Aim of the exercise –
Which lines of the material hold the word "away"? Copy each one.
########################################
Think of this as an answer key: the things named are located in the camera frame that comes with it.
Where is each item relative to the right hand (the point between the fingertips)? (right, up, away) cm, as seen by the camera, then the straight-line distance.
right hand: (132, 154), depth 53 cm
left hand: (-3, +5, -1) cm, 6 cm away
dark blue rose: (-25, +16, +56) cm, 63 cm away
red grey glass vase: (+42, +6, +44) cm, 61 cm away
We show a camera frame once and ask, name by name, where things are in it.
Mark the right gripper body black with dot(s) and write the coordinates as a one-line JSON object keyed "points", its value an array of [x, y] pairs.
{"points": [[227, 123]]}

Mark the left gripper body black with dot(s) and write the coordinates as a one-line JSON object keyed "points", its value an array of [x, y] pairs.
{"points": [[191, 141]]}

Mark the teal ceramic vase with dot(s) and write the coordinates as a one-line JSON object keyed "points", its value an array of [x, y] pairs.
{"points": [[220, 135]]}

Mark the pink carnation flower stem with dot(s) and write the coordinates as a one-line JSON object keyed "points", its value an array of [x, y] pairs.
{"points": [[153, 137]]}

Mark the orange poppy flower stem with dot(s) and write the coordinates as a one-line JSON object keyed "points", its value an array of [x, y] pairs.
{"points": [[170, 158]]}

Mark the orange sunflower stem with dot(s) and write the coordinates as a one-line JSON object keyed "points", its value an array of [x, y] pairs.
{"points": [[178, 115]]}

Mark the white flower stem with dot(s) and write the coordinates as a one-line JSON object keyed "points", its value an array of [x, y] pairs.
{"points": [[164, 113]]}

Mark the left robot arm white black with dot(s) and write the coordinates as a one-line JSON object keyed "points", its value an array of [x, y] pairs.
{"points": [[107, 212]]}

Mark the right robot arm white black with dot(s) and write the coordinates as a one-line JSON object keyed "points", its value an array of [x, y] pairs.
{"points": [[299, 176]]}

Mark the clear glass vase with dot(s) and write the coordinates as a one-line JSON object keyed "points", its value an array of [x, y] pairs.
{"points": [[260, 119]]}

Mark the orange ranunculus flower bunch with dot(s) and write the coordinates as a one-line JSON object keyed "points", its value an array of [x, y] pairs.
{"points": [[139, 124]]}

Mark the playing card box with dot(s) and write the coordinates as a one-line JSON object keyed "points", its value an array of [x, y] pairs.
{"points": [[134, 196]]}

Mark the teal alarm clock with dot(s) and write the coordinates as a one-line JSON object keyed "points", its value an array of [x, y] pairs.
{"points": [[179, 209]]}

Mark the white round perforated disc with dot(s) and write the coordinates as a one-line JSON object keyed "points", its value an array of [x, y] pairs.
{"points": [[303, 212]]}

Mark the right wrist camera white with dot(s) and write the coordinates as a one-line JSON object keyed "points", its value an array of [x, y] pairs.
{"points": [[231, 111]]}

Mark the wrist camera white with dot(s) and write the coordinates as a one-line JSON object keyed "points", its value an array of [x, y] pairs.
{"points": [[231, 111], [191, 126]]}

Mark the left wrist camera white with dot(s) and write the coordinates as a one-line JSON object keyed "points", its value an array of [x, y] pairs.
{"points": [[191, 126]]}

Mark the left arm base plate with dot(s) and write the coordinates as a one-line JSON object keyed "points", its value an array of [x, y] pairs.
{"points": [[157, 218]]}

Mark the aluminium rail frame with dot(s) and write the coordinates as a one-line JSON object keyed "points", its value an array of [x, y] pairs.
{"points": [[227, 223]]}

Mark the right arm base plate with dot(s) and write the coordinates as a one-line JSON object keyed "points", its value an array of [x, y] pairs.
########################################
Written response –
Where is each item relative to the right hand (the point between the fingertips)? (right, up, away) cm, as seen by the camera, then the straight-line distance.
left hand: (-3, +5, -1) cm, 6 cm away
dark blue rose: (-25, +16, +56) cm, 63 cm away
red grey glass vase: (+42, +6, +44) cm, 61 cm away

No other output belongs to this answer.